Written on August 12, 2008 – 5:18 am | by admin |

Everyone chuckled. Beside our tour bus was a pile of used dump-truck tires. Each one was the size of a garage door and as thick as a car.

“Anyone who wants one can have one,” repeated our tour guide, with a smile. “As long as you take it away.”

I toured Syncrude’s property in Fort McMurray last month. Syncrude is the largest oil company in Athabasca. It’s really a syndicate of eight oil companies, all joined together in one massive venture to mine the oil sands in a big way.

It turns out, you can’t do much with an old dump-truck tire.

Syncrude uses a few of them to line the roadways in its mine; farmers use a few of them as cattle feedlots. Some get used in playgrounds.

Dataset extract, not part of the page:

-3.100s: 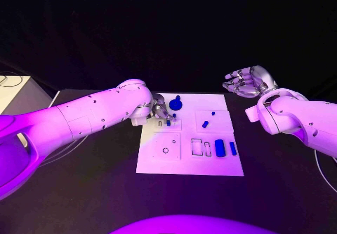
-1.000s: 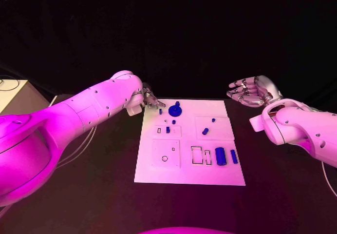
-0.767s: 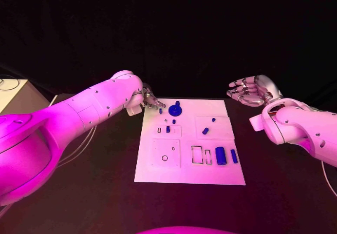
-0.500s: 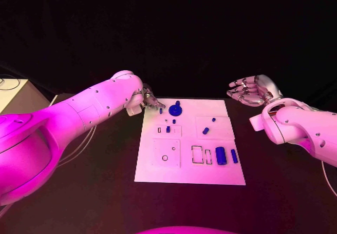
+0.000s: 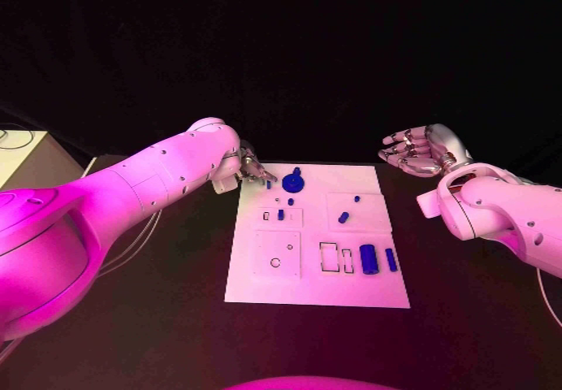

The rest – some 600 tires annually – pile up on Syncrude’s property, where tourists can gawk at them.

Syncrude uses the dump trucks to mine the oil sands. These dump trucks are the biggest in the world. They carry 400 tons of oil sand to the top of a mine. A monument overlooks one of the mines. It’s a dump-truck tire with a plaque from the Michelin Tire Company underneath. The plaque says, “This is the largest truck tire ever made.”

Since Syncrude started using dump trucks in the mid-1990s, its crude oil output has quadrupled and its stock price has gone up 1,500%.

Now Fort McMurray oil-sand miners face a severe shortage of dump-truck tires. A new dump-truck tire runs about $60,000. Tires last about 12 months. Each truck uses six tires at a time. That’s more than $360,000 in tire expenses per truck every year. Syncrude owns 90 trucks.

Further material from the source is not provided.